__Input for this task__.
-.-.-

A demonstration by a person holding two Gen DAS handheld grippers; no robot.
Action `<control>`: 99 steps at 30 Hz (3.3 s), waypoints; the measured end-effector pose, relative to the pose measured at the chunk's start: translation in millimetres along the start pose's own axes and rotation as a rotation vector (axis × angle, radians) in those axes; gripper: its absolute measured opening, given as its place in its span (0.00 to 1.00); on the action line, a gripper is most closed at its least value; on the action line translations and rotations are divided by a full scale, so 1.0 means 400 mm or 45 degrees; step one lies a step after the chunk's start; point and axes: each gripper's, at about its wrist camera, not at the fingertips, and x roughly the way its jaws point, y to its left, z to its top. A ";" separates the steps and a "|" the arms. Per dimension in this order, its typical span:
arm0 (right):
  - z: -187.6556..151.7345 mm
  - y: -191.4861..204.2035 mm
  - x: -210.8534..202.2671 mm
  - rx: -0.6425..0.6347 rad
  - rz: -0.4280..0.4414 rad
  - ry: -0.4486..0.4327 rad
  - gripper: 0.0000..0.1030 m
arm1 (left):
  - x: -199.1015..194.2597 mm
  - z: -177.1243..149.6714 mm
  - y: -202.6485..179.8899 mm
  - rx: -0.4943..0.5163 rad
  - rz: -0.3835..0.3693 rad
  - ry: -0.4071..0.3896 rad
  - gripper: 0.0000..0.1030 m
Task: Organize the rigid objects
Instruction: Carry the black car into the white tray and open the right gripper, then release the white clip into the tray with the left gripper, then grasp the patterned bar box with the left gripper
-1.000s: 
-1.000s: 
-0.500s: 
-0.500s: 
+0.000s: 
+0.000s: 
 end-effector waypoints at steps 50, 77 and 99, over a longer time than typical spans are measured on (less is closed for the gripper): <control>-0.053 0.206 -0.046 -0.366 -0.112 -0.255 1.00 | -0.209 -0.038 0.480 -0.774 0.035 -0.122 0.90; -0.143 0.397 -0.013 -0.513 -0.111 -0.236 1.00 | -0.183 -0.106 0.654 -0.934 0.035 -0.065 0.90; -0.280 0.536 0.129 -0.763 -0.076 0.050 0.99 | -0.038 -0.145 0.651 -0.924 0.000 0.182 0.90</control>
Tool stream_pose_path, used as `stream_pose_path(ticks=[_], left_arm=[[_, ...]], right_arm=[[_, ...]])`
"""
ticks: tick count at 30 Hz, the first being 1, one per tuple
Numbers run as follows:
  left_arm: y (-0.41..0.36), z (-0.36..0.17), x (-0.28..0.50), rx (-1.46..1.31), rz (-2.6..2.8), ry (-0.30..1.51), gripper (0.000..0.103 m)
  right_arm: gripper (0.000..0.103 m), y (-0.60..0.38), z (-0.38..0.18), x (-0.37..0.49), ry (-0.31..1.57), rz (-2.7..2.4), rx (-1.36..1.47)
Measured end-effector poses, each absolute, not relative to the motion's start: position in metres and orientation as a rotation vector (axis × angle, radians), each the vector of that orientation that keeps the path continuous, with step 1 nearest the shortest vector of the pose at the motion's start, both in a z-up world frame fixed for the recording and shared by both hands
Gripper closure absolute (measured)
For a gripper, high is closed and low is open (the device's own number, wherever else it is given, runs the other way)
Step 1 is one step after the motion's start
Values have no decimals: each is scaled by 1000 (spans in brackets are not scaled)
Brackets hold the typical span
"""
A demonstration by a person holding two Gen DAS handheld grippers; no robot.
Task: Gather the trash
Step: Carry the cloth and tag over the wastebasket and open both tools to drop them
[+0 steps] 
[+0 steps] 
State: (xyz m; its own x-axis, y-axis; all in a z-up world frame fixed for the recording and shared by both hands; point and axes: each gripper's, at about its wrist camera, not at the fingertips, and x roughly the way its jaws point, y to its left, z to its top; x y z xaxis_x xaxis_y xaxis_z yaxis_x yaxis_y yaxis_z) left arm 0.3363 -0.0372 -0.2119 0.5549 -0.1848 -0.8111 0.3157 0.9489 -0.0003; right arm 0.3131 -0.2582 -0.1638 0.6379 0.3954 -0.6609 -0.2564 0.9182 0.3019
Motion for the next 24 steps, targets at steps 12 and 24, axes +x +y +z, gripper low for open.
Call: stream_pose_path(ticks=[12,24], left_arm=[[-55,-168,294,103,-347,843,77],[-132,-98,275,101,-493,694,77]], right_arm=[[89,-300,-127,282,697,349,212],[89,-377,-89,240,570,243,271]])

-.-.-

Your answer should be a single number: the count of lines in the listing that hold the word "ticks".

3